Activity:
Look through the material below for "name". Copy every line that contains it.
>>>>
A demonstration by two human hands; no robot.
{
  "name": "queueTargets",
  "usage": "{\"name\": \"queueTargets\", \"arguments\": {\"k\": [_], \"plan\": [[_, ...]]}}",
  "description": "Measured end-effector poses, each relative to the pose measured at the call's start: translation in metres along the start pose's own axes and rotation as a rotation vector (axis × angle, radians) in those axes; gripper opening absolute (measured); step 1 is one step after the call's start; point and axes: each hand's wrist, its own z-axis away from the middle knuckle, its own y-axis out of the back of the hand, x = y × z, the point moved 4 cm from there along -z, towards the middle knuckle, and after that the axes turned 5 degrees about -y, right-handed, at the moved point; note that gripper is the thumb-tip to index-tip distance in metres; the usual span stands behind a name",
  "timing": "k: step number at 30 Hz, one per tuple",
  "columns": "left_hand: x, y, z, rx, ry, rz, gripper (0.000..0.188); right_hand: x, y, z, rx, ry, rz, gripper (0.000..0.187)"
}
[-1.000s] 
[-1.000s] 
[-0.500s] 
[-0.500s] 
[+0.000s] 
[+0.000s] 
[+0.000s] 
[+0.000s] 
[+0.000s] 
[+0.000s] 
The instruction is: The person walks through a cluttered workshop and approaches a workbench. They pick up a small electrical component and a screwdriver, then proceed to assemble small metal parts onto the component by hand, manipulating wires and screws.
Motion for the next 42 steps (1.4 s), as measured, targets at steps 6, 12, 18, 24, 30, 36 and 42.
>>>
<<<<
Answer for the task:
  "name": "queueTargets",
  "usage": "{\"name\": \"queueTargets\", \"arguments\": {\"k\": [_], \"plan\": [[_, ...]]}}",
  "description": "Measured end-effector poses, each relative to the pose measured at the call's start: translation in metres along the start pose's own axes and rotation as a rotation vector (axis × angle, radians) in those axes; gripper opening absolute (measured); step 1 is one step after the call's start; point and axes: each hand's wrist, its own z-axis away from the middle knuckle, its own y-axis out of the back of the hand, x = y × z, the point moved 4 cm from there along -z, towards the middle knuckle, and after that the axes turned 5 degrees about -y, right-handed, at the moved point; note that gripper is the thumb-tip to index-tip distance in metres; the usual span stands behind a name",

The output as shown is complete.